Surface-Sensitive Raman Response of Metal-Supported Monolayer MoS2

Abstract

The Raman spectrum of monolayer (ML) MoS₂ is remarkably affected by the interaction with metals. In this work, we studied ML-MoS₂ supported by the Ag(111) and Ag(110) surfaces by using a combined experimental and theoretical approach. The MoS₂ layer was directly grown on atomically clean Ag(111) and Ag(110) surfaces by pulsed laser deposition, followed by in situ thermal annealing under ultrahigh vacuum conditions. The morphology and structure of the two systems were characterized in situ by scanning tunneling microscopy, providing atomic-scale information on the relation between the MoS₂ lattice and the underlying surface. Raman spectroscopy revealed differences between the two MoS₂–metal interfaces, especially concerning the behavior of the out-of-plane 𝐴′1$A_1^{\prime }$$A_1^{\prime }$ vibrational mode, which splits into two contributions on Ag(110).

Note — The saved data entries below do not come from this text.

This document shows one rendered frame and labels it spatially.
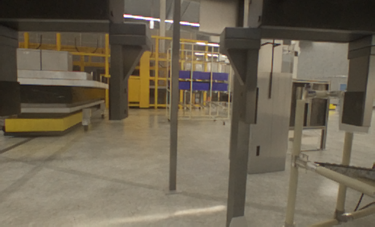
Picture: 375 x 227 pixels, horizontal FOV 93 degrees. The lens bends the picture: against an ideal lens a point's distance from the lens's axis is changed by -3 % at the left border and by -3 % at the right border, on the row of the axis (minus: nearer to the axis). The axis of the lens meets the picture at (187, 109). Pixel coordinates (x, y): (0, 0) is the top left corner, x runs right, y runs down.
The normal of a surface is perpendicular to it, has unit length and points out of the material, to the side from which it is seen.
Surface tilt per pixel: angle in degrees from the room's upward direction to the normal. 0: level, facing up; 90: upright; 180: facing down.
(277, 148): 90
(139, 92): 90
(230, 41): 90
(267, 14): 90
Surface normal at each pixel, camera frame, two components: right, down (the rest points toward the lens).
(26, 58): 0.26, 0.09
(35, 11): 0.01, 0.09
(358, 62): -1.00, -0.03
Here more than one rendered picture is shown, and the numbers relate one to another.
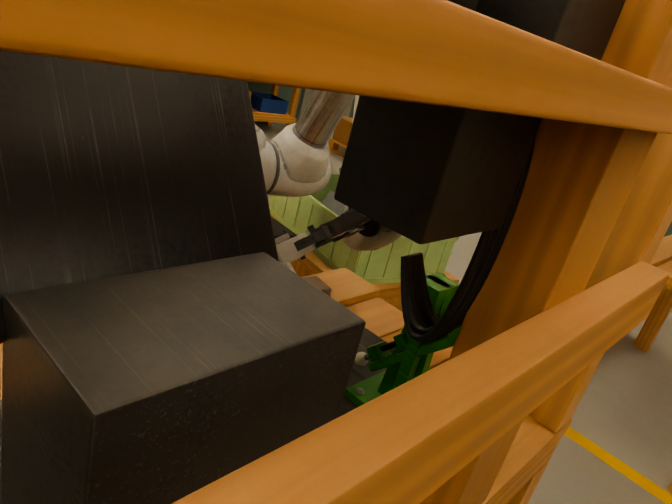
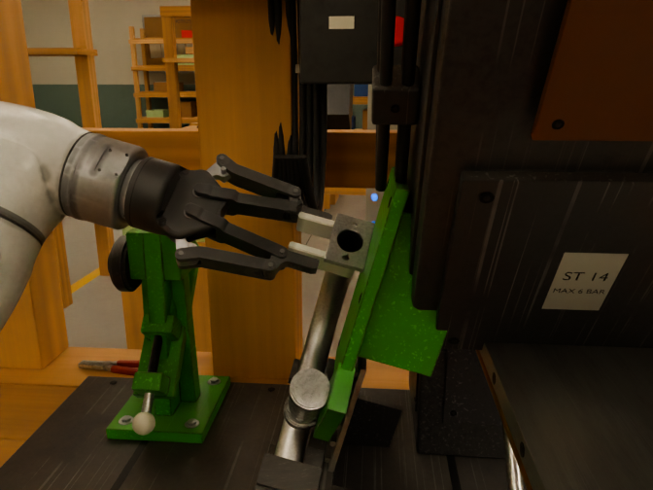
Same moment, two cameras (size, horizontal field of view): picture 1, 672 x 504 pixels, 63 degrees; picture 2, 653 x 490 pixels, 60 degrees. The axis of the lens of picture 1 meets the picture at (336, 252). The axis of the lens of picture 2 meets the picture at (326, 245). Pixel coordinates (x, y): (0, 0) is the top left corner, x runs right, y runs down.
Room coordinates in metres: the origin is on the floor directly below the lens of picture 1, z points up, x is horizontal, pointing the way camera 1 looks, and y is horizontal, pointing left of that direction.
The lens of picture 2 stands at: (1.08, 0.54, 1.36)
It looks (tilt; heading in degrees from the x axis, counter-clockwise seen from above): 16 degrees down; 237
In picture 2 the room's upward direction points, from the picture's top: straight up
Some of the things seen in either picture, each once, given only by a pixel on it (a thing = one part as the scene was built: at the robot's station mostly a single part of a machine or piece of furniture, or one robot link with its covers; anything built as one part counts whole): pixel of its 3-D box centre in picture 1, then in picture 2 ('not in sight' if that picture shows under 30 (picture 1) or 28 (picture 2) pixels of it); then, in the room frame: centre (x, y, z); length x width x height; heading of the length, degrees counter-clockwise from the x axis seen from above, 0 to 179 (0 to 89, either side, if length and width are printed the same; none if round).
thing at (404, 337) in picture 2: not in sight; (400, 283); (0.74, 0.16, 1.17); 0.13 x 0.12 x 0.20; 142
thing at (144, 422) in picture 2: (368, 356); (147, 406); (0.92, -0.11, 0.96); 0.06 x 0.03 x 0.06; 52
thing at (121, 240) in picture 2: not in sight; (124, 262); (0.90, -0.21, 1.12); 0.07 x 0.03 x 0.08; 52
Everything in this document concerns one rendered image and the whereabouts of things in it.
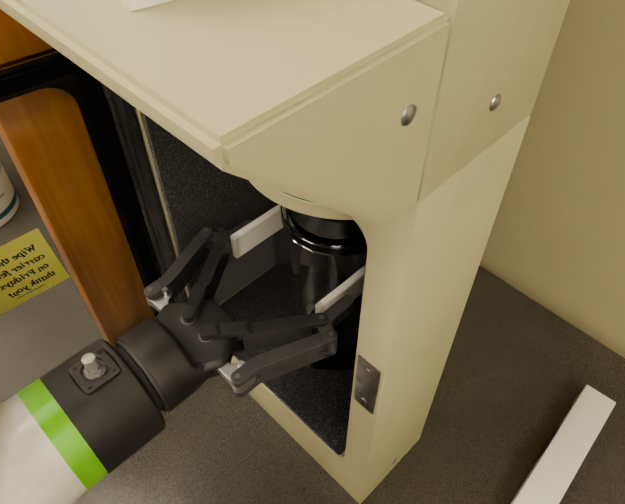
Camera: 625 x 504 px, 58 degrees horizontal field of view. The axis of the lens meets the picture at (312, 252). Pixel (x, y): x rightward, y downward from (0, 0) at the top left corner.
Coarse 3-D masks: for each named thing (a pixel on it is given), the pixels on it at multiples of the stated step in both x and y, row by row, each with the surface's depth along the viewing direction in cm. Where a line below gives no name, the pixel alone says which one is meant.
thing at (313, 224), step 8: (296, 216) 51; (304, 216) 51; (312, 216) 50; (304, 224) 51; (312, 224) 50; (320, 224) 50; (328, 224) 50; (336, 224) 50; (344, 224) 50; (352, 224) 50; (312, 232) 50; (320, 232) 50; (328, 232) 50; (336, 232) 50; (344, 232) 50; (352, 232) 50; (360, 232) 50
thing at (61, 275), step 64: (0, 128) 44; (64, 128) 47; (0, 192) 47; (64, 192) 51; (0, 256) 51; (64, 256) 55; (128, 256) 60; (0, 320) 55; (64, 320) 60; (128, 320) 67; (0, 384) 60
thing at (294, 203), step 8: (256, 184) 43; (264, 192) 43; (272, 192) 42; (280, 192) 42; (272, 200) 42; (280, 200) 42; (288, 200) 42; (296, 200) 41; (304, 200) 41; (288, 208) 42; (296, 208) 42; (304, 208) 41; (312, 208) 41; (320, 208) 41; (328, 208) 41; (320, 216) 41; (328, 216) 41; (336, 216) 41; (344, 216) 41
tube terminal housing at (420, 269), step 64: (448, 0) 21; (512, 0) 24; (448, 64) 23; (512, 64) 28; (448, 128) 26; (512, 128) 33; (448, 192) 31; (384, 256) 33; (448, 256) 37; (384, 320) 38; (448, 320) 47; (384, 384) 43; (320, 448) 63; (384, 448) 56
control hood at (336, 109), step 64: (0, 0) 23; (64, 0) 22; (192, 0) 22; (256, 0) 22; (320, 0) 22; (384, 0) 22; (128, 64) 19; (192, 64) 19; (256, 64) 19; (320, 64) 19; (384, 64) 20; (192, 128) 17; (256, 128) 17; (320, 128) 19; (384, 128) 22; (320, 192) 21; (384, 192) 25
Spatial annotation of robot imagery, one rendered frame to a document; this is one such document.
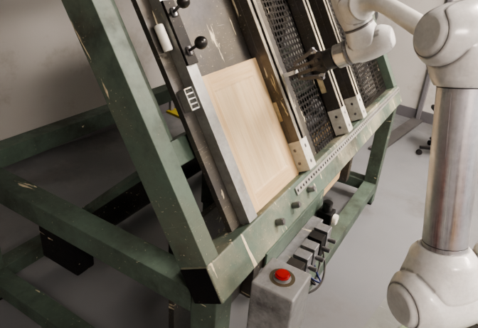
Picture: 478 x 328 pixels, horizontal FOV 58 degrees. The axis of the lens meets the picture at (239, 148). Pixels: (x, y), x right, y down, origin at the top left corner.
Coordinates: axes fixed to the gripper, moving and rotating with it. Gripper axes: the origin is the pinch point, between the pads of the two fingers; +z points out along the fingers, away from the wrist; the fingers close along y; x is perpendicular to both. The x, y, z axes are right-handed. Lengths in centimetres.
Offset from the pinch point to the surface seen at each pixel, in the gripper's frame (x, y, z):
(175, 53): 50, 20, 7
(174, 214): 75, -21, 7
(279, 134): 11.0, -19.9, 6.7
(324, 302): -24, -121, 40
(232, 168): 48, -19, 5
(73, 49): -81, 75, 220
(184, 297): 75, -47, 18
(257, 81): 12.3, 2.0, 6.7
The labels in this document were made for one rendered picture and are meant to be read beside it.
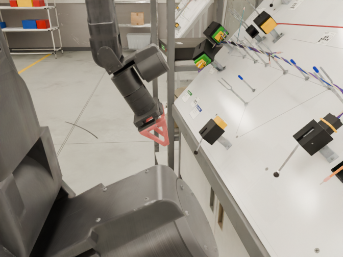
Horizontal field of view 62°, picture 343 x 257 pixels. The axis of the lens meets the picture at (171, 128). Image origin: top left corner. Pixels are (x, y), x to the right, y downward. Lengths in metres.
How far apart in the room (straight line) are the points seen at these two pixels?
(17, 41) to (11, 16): 0.62
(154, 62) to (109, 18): 0.12
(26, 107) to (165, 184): 0.09
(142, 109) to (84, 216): 0.49
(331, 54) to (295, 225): 0.50
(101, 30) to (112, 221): 0.49
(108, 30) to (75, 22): 7.53
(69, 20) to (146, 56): 7.57
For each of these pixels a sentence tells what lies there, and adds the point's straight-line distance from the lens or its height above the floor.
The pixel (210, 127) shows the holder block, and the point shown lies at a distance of 0.88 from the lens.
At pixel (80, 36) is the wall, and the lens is 8.16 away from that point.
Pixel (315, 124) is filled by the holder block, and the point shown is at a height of 1.13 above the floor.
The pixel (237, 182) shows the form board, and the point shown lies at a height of 0.90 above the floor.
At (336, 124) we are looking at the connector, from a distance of 0.67.
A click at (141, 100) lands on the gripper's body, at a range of 0.65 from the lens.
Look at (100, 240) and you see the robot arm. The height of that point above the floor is 1.25.
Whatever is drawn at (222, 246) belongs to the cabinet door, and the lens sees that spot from 1.10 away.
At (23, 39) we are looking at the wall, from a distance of 8.62.
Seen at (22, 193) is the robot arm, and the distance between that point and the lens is 0.18.
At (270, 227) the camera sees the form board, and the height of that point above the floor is 0.90.
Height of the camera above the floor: 1.38
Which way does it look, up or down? 25 degrees down
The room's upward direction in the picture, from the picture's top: straight up
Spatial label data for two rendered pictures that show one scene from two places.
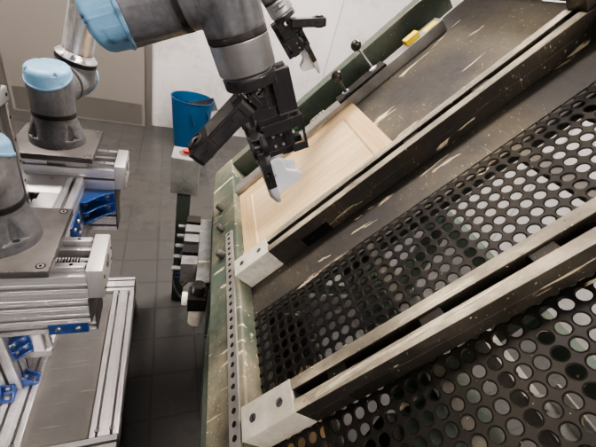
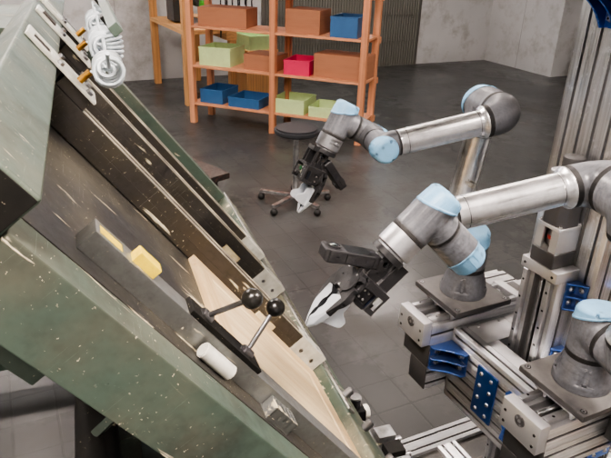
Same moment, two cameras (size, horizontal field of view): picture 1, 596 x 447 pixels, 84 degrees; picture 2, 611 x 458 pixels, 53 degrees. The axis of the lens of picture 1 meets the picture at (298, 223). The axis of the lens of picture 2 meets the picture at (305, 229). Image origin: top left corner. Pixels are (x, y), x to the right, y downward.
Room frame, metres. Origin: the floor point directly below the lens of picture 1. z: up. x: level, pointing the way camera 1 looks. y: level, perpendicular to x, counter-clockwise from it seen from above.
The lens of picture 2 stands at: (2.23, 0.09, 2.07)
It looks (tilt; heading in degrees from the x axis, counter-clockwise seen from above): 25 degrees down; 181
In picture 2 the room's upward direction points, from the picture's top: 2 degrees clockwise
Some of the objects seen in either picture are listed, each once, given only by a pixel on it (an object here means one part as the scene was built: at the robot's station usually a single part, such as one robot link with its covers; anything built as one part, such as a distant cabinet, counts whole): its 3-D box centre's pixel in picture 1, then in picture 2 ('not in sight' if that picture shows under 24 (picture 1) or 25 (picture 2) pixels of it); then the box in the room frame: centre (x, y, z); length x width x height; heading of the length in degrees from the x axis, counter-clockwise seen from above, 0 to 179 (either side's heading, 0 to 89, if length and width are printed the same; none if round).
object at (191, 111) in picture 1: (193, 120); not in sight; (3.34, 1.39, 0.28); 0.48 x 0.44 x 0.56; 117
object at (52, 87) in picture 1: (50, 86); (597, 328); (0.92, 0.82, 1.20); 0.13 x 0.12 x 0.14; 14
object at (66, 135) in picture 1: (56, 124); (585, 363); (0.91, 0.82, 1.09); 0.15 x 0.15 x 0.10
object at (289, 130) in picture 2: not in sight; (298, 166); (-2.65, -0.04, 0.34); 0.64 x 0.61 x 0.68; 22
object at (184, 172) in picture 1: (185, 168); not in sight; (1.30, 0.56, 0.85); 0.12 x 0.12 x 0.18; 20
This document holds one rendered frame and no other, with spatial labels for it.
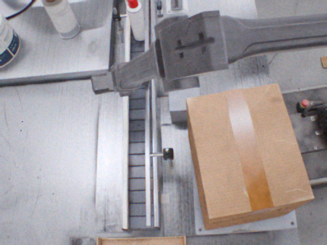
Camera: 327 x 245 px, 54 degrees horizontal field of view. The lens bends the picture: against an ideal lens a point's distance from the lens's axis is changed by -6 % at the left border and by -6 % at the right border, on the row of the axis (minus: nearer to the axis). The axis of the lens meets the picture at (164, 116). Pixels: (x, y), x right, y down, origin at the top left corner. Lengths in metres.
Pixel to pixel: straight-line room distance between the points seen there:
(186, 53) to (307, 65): 1.93
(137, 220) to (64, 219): 0.25
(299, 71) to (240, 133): 1.54
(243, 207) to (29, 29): 1.08
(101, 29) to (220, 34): 0.94
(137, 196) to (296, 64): 1.59
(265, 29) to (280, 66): 1.84
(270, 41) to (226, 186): 0.40
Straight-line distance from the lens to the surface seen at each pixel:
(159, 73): 0.53
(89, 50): 1.28
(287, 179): 0.79
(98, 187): 1.10
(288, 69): 2.29
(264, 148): 0.80
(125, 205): 0.98
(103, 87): 0.91
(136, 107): 1.11
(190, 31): 0.44
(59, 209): 1.13
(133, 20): 1.16
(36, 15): 1.49
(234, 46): 0.43
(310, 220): 1.98
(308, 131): 1.82
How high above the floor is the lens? 1.86
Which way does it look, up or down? 65 degrees down
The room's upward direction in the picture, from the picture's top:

The metal-induced effects on MoS₂ vibrational modes are further evidenced by transferring MoS₂ onto a more inert substrate (SiO₂/Si), where the MoS₂ Raman response displays a more “freestanding-like” behavior. The experimental data were interpreted with the support of ab initio calculations of the vibrational modes, which provided insight into the effect of interface properties, such as strain and out-of-plane distortion. Our results highlight the influence of the interaction with metals on MoS₂ vibrational properties and show the high sensitivity of MoS₂ Raman modes to the surface structure of the supporting metal.